The tourbillon is a balance wheel in rage mode.

In this case, the watch is lying down and the balance can show off its accuracy by always emitting the same frequency. This means that when a watch is lying down and is set exactly to this position, it is quite accurate. The problem with this is that an Arband watch does not lie down, but is turned. This means that these influences act on the balance and shorten the movement of the second hand. Or imagine a ship’s clock in the days of Jack Sparrow. Precise times were needed to steer a course (and they still are today). In the waves, a clock would often go wrong because it constantly changed its position and the fine adjustment to different positions was not easy.
How did one solve the problem of the different positions and the resulting inaccuracies? The balance wheel was also made into a moving object that compensated for the different positions. Quasi Muhammad Ali like: fly like butterfly (without stinnin’ like a bee) or a spiral in rage mode. A tourbillon. But the watchmaker in himself is always looking for challenges, and that’s why the clockwise or anti-clockwise rotation was gradually joined by rotations around its own axis. The dear Thomas Prescher was the first to build a double and triple axis tourbillon into a wristwatch.

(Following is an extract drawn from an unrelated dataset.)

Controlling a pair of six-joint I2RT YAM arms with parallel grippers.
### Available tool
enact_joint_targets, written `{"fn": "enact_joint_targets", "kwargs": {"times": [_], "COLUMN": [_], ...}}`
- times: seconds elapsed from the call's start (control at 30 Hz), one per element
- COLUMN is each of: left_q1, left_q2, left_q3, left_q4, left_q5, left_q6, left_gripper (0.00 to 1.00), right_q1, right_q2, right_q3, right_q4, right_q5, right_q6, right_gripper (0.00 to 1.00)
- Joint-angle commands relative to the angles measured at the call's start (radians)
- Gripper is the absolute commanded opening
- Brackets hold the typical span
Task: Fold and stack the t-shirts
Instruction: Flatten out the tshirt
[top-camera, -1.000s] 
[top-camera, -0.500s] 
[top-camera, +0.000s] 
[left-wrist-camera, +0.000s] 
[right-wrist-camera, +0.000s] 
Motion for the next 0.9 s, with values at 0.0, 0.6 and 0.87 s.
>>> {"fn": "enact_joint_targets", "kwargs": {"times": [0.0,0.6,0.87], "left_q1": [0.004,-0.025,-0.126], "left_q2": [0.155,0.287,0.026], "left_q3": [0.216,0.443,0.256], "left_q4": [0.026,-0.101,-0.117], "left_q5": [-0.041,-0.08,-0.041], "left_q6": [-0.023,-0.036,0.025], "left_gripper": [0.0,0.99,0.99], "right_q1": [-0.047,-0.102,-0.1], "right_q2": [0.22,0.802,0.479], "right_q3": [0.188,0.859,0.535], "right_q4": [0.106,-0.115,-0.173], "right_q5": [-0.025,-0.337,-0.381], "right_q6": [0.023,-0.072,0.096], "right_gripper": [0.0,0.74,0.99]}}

Here are three tourbillons. One by Jacob&Co. then the first triple axis by Thomas Prescher and one by AaronBexei, like Thomas a member of the AHCI, with thanks to the great hand model Eva Leube 😉


Tourbillon, expensive and useless?

The tourbillon, whether rotating in one, two or three axes, is a gimmick when talking about wristwatches. It has no real added value, because it hardly offers any advantages over a chronograph movement, and if you want precise values nowadays, there are atomic clocks. The tourbillon is rather a way for a watchmaker to show what he can do and that he has mastered the high art of watchmaking. Since such a movement is very costly to produce, a watch with a tourbillon is clearly very expensive. Even though it has no added value, it is still much more expensive? Yes. However, we are talking about luxury here. But one with a background. It is an enormous effort of craftsmanship to build such a watch. Some watchmakers work on their movements for several months, up to a year.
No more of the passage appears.